### Your instructions
Below are the entries to work from; restate word for word the portion that opens with the line containing "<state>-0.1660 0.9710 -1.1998" and closes with the line containing "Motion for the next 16", keeping both.

#### Data extract

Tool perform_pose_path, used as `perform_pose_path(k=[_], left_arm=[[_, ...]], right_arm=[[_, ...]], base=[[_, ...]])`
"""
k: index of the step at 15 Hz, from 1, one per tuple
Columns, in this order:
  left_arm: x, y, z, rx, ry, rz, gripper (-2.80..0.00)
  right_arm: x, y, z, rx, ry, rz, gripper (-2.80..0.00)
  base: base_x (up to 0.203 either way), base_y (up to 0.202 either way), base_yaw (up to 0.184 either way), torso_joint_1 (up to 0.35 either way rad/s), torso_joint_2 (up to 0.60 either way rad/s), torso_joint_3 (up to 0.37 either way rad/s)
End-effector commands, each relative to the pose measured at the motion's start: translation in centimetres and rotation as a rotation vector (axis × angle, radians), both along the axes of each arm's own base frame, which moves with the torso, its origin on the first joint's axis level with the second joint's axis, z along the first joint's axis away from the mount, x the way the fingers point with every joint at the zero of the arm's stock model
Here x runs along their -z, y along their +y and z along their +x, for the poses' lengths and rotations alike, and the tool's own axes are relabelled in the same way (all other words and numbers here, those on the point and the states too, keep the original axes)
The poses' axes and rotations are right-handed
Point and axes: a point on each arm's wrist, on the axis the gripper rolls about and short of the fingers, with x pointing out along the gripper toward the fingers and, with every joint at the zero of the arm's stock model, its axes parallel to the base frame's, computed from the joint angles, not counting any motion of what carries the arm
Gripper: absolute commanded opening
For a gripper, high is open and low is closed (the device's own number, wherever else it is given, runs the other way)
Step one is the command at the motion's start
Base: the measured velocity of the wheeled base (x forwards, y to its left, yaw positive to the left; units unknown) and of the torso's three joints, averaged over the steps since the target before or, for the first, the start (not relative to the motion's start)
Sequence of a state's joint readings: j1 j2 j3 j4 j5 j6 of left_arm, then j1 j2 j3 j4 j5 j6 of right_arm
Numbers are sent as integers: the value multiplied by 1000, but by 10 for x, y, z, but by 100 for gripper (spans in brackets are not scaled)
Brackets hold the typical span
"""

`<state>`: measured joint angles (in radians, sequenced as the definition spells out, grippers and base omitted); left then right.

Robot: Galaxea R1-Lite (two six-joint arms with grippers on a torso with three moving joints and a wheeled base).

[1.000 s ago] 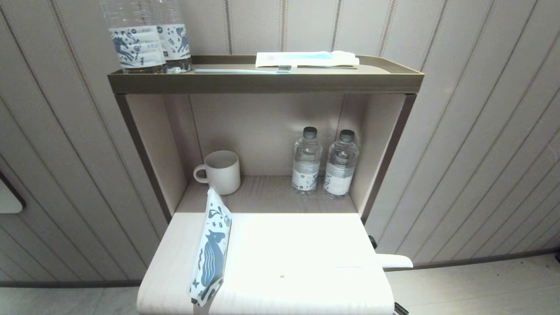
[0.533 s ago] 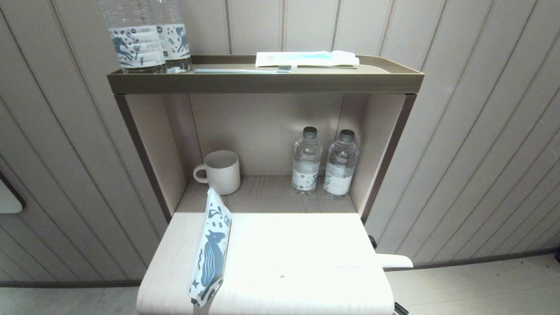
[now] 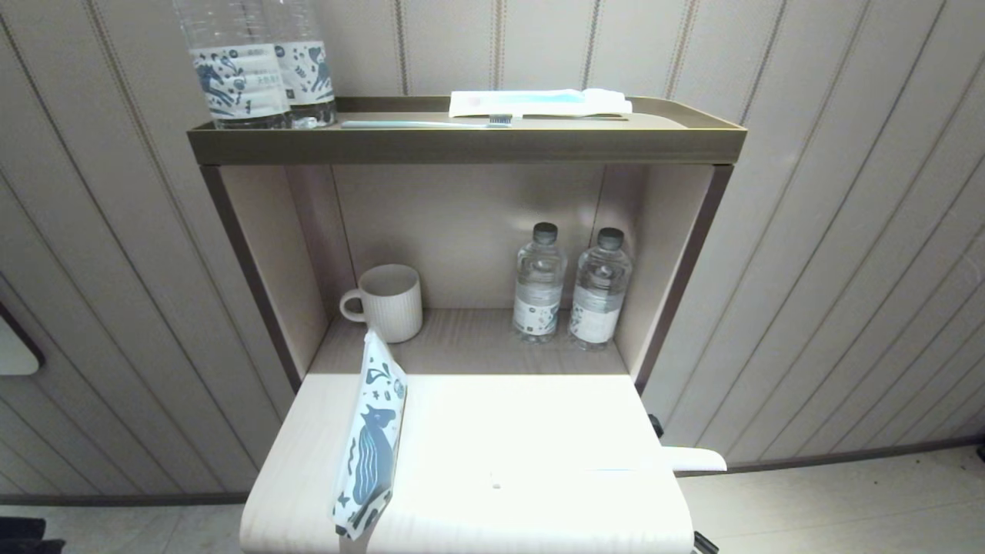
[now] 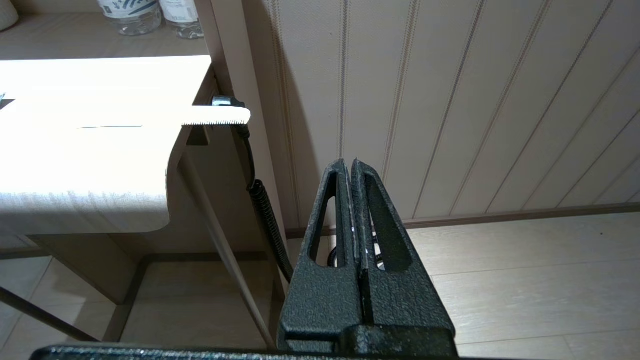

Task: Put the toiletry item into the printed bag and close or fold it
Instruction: Pick up the storage bag

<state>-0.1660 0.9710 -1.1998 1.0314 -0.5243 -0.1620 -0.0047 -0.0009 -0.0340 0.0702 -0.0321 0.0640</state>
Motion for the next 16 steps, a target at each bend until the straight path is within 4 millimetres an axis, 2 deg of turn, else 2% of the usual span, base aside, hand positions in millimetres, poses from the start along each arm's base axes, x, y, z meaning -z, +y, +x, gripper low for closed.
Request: perform_pose_path(k=[1, 2, 5, 6, 8, 11, 12, 15, 16], left_arm=[[1, -11, 14, 34, 41, -1, 0], [7, -19, 25, 20, 38, 39, 0], [39, -46, 76, -87, 51, 140, 0], [48, -57, 85, -89, 70, 165, 0], [55, -72, 106, -122, 72, 181, 0], [69, -91, 145, -251, -19, 254, 0], [70, -95, 153, -290, -57, 268, 0], [71, -101, 151, -264, -67, 275, 0], [77, -105, 154, -257, -52, 283, 0]], right_arm=[[0, 0, 0, 0, 2, 0, -280], [0, 0, 0, 0, 1, 0, -280], [0, 0, 0, 0, 1, 0, -280], [0, 0, 0, 0, 1, 0, -280], [0, 0, 0, 0, 1, 0, -280], [0, 0, 0, 0, 0, 0, -280], [0, 0, 0, 0, 1, 0, -280], [0, 0, 0, 0, 1, 0, -280], [0, 0, 0, 0, 2, 0, -280]], base=[[0, 0, 0, 0, 0, 0], [0, 0, 0, 0, 0, 0], [0, 0, 0, 0, 0, 0], [0, 0, 0, 0, 0, 0], [0, 0, 0, 0, 0, 0], [0, 0, 0, 0, 0, 0], [0, 0, 0, 0, 0, 0], [0, 0, 0, 0, 0, 0], [0, 0, 0, 0, 0, 0]])
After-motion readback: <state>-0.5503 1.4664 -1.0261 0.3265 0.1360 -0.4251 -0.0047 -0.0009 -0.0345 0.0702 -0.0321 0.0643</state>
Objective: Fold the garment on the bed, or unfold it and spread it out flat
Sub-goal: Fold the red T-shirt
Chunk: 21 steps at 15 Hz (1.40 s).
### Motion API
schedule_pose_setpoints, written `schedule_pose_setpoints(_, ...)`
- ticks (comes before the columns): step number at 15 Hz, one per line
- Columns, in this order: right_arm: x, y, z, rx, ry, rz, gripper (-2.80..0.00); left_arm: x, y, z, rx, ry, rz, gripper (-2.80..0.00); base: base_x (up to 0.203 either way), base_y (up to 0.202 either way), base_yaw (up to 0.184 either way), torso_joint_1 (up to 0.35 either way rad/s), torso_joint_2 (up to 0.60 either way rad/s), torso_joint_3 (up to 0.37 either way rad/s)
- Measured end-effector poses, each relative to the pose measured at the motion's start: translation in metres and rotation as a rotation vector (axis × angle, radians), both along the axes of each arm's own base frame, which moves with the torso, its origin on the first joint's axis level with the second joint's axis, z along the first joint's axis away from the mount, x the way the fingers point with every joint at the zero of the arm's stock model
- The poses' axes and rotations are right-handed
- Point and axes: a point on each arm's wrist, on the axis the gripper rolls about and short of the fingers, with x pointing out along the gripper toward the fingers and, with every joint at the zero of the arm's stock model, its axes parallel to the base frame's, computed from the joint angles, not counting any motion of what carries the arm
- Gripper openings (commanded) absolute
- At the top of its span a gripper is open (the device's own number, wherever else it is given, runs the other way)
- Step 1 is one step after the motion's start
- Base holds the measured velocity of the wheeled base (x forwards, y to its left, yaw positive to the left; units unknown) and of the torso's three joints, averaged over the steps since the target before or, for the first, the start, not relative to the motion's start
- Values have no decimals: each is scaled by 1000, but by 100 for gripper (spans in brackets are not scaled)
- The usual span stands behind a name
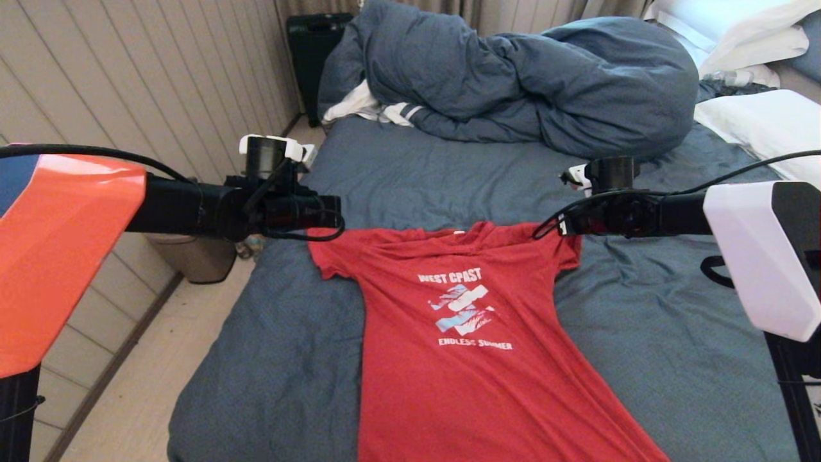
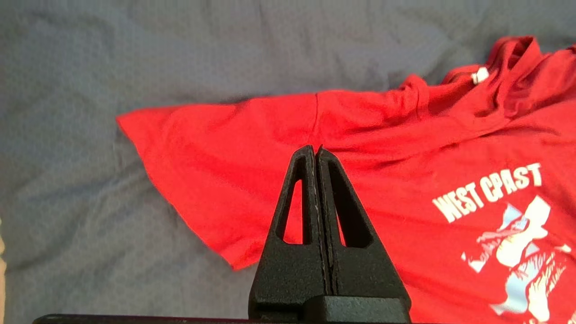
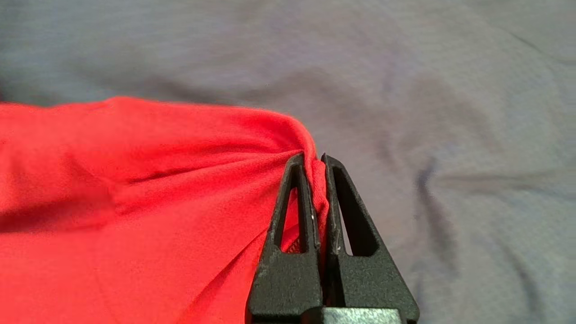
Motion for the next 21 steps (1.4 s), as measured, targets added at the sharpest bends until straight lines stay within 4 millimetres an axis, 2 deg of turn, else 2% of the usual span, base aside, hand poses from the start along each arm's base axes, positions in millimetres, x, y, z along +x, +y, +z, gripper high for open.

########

### Answer to this exercise
<state>-0.1660 0.9710 -1.1998 1.0314 -0.5243 -0.1620 -0.0047 -0.0009 -0.0340 0.0702 -0.0321 0.0640</state>
Motion for the next 16 steps, a target at each bend until the straight path is within 4 millimetres an axis, 2 deg of turn, else 2% of the usual span, base aside, hand positions in millimetres, poses from the start along each arm's base axes, x, y, z meaning -z, +y, +x, gripper low for closed.

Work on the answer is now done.